Retrieve all lines below that have the string "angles".

# [Recorded data]
##########
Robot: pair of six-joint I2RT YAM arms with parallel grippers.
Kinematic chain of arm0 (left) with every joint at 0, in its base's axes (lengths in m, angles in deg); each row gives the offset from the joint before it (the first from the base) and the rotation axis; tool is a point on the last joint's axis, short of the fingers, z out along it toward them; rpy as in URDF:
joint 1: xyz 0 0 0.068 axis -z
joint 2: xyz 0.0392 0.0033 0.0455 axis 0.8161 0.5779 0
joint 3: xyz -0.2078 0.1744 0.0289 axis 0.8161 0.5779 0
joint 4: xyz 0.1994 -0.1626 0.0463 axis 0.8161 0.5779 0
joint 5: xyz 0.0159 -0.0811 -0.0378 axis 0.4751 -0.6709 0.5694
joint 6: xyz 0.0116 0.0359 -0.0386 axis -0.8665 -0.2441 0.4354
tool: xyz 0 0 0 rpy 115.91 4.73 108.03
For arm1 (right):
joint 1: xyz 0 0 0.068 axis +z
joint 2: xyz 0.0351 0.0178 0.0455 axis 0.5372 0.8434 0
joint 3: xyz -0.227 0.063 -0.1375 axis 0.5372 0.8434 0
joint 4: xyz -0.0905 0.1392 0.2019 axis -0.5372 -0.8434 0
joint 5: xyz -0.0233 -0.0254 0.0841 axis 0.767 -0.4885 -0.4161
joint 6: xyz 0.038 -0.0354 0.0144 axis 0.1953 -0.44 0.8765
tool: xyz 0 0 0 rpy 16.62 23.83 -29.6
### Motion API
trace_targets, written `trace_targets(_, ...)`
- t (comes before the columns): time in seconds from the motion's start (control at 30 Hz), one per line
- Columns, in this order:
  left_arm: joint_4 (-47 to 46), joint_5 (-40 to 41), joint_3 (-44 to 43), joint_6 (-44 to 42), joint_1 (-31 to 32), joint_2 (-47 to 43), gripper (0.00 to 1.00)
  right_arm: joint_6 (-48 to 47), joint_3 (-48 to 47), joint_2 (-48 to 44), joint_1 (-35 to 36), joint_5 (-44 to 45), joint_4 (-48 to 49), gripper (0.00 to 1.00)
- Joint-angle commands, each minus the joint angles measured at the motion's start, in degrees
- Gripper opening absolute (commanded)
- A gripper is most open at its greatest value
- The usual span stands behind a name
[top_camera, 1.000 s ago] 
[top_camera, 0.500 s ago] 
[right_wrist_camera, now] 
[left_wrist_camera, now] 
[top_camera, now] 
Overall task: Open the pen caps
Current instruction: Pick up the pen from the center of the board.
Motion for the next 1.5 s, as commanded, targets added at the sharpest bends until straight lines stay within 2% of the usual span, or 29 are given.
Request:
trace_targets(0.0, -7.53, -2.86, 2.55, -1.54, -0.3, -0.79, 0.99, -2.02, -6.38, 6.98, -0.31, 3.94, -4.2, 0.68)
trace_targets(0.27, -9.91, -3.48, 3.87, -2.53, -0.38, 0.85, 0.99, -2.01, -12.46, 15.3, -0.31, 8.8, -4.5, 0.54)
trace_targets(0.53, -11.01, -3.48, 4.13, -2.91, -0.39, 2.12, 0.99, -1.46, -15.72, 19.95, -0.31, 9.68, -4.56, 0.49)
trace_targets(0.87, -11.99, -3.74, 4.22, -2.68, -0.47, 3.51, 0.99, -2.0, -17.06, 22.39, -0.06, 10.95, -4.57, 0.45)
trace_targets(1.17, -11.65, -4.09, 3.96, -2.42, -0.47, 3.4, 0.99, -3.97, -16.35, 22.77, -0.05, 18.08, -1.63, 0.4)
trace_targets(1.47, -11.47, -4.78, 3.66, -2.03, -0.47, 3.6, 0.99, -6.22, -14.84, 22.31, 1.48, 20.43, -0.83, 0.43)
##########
# [Exercise result]
Kinematic chain of arm0 (left) with every joint at 0, in its base's axes (lengths in m, angles in deg); each row gives the offset from the joint before it (the first from the base) and the rotation axis; tool is a point on the last joint's axis, short of the fingers, z out along it toward them; rpy as in URDF:
- Joint-angle commands, each minus the joint angles measured at the motion's start, in degrees

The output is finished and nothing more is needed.